⟨

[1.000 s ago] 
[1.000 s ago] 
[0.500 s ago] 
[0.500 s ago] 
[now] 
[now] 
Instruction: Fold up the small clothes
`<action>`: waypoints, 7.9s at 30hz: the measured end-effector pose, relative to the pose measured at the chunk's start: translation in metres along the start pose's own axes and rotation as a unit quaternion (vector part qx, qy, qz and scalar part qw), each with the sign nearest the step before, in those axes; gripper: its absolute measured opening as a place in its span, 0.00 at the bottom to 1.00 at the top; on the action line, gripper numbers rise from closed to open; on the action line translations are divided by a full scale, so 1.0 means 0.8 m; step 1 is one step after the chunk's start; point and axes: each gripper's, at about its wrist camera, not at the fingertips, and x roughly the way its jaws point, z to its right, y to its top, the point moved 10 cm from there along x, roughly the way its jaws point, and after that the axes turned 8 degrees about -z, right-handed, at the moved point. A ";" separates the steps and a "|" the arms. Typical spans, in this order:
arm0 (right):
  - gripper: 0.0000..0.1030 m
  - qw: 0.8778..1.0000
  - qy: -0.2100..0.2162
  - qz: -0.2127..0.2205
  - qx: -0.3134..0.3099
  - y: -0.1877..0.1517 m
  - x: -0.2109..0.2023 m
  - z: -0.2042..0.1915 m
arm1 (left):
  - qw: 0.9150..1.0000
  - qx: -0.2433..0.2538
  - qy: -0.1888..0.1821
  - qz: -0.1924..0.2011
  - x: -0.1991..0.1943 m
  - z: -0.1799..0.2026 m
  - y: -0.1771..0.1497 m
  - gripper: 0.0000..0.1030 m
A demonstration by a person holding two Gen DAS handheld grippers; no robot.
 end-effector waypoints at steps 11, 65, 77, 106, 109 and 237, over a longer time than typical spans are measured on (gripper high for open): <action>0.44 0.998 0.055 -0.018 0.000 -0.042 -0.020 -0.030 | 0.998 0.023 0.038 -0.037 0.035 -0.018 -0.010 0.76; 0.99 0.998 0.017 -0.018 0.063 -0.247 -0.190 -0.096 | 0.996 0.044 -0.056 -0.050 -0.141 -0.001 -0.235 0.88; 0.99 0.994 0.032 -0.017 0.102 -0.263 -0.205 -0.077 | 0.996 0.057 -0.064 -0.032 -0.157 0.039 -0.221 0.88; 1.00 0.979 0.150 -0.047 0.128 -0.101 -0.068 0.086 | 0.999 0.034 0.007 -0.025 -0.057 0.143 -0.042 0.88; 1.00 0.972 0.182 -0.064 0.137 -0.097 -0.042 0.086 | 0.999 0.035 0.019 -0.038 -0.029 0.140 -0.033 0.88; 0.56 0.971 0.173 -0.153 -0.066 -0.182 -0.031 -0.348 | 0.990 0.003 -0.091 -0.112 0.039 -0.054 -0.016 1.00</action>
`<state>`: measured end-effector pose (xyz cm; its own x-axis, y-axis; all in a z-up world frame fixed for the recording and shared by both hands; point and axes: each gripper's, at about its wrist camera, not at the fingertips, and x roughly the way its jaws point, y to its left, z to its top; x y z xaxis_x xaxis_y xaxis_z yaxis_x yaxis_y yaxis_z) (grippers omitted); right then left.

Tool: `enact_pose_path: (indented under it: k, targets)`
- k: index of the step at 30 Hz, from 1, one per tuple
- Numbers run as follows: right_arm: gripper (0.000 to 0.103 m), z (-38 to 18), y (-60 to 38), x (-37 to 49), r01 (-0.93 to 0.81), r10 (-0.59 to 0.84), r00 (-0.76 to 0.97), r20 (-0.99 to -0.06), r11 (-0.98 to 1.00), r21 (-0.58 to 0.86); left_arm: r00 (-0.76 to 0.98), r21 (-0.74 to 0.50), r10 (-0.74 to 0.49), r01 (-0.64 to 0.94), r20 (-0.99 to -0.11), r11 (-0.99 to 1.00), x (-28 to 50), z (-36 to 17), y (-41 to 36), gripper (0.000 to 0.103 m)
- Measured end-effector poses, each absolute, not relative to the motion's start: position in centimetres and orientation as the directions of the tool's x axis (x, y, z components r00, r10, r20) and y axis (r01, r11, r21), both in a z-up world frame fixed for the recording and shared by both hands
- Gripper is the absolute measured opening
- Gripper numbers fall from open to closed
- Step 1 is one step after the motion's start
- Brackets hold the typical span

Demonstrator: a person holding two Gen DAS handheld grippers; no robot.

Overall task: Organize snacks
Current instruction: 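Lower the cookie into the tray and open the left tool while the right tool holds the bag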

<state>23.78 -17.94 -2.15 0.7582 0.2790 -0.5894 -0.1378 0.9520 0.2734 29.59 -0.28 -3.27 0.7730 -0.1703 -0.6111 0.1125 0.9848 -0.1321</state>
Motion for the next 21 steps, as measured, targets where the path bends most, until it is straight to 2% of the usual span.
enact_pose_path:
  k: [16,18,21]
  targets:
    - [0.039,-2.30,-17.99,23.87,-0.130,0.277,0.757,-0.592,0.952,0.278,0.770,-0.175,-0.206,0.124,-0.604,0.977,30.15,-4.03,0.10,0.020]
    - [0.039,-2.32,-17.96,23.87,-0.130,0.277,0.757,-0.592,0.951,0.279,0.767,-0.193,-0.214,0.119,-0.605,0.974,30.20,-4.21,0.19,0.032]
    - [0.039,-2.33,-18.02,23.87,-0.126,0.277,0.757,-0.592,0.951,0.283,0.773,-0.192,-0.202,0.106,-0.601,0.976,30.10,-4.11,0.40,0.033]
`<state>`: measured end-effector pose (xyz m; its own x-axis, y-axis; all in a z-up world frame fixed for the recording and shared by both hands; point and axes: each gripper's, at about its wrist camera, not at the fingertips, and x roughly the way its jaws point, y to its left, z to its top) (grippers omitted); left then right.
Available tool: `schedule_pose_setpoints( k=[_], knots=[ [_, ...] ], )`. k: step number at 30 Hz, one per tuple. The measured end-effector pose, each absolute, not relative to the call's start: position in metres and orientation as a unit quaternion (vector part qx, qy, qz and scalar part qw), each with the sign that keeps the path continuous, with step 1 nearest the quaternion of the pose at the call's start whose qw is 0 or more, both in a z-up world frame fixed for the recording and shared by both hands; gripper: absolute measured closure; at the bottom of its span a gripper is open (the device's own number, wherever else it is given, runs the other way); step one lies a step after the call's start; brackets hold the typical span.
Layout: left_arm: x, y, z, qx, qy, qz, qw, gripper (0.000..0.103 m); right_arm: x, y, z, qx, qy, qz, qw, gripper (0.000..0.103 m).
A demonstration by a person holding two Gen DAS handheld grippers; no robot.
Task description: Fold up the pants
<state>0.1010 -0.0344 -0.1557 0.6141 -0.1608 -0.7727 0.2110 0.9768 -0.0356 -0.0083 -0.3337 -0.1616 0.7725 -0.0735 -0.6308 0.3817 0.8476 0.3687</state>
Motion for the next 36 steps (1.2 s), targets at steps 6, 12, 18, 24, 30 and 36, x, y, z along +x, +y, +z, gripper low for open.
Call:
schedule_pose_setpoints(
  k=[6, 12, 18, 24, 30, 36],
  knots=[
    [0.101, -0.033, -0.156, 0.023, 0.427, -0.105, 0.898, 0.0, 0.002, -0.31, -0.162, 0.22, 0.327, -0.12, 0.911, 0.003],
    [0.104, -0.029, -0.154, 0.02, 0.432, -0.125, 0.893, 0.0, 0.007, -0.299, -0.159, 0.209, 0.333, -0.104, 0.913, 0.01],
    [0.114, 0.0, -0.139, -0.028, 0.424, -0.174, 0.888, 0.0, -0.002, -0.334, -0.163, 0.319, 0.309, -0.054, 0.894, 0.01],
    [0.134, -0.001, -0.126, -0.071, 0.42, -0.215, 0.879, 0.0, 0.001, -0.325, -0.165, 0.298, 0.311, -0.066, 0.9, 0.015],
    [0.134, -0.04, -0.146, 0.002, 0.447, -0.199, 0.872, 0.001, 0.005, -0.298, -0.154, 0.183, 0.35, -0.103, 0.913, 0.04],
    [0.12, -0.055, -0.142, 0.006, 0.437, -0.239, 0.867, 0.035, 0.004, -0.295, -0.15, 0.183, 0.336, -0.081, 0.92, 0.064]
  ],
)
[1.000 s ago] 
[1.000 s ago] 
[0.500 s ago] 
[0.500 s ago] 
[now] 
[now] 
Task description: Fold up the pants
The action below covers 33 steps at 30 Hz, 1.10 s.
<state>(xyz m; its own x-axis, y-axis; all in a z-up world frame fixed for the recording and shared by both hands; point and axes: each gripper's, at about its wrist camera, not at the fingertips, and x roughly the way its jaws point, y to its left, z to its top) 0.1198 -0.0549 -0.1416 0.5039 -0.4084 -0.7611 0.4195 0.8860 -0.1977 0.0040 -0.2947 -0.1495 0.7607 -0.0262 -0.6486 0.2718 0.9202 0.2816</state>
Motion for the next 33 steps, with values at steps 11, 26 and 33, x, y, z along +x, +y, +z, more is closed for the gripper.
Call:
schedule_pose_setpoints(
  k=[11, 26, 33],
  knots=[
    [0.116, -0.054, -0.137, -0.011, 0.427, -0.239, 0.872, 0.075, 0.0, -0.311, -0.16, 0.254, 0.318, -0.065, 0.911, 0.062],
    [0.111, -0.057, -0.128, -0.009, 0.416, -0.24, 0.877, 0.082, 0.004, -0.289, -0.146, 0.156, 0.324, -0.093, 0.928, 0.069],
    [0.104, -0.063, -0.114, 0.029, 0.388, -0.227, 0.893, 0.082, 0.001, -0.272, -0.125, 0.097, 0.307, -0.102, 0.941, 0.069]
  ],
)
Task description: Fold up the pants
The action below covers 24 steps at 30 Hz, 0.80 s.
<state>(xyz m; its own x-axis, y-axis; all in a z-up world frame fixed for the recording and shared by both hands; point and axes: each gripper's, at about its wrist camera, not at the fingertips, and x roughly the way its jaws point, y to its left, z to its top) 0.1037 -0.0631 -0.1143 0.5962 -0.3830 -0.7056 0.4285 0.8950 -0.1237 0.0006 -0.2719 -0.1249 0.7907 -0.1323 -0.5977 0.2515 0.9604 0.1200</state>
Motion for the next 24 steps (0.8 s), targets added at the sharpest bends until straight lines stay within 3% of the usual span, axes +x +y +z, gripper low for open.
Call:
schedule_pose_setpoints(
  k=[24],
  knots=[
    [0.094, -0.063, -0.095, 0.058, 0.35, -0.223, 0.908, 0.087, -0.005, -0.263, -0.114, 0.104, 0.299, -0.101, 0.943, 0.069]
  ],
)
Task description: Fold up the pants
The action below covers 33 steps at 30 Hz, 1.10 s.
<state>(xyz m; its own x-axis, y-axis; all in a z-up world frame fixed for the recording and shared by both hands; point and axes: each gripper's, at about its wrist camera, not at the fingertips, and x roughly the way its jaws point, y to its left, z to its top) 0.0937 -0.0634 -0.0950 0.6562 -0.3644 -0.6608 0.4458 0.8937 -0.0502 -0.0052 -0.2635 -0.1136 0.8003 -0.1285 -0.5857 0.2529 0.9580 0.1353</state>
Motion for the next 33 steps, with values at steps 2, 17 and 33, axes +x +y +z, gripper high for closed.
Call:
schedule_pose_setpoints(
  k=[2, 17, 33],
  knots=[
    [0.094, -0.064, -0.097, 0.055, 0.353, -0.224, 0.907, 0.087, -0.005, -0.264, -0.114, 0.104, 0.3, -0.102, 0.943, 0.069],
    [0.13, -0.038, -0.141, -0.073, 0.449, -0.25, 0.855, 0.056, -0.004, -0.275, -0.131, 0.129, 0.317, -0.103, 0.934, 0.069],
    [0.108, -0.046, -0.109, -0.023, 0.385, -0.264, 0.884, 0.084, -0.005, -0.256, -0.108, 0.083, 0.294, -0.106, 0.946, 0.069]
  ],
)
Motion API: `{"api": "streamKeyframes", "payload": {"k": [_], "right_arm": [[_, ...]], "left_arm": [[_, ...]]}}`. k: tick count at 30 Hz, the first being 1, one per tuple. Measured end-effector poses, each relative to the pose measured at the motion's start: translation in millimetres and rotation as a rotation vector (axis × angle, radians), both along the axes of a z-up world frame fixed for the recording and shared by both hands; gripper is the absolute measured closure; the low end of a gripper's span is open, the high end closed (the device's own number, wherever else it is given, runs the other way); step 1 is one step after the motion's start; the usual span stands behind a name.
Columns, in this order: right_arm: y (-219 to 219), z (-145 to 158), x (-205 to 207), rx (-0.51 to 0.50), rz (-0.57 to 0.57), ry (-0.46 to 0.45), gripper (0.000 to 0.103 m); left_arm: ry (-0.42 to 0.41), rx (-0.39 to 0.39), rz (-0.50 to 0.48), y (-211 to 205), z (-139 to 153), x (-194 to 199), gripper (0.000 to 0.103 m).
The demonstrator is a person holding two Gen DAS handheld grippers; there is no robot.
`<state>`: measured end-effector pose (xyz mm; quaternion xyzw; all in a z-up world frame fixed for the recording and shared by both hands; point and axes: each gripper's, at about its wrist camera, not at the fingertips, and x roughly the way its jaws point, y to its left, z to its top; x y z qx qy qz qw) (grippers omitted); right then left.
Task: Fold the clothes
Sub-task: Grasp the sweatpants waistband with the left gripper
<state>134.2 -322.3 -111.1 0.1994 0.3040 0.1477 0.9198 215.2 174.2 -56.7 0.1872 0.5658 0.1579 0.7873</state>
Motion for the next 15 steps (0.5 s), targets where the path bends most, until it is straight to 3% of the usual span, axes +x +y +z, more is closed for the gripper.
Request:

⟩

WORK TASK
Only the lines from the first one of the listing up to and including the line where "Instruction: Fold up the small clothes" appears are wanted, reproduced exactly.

SOLUTION FOR THIS EXERCISE
[1.000 s ago] 
[1.000 s ago] 
[0.500 s ago] 
[0.500 s ago] 
[now] 
[now] 
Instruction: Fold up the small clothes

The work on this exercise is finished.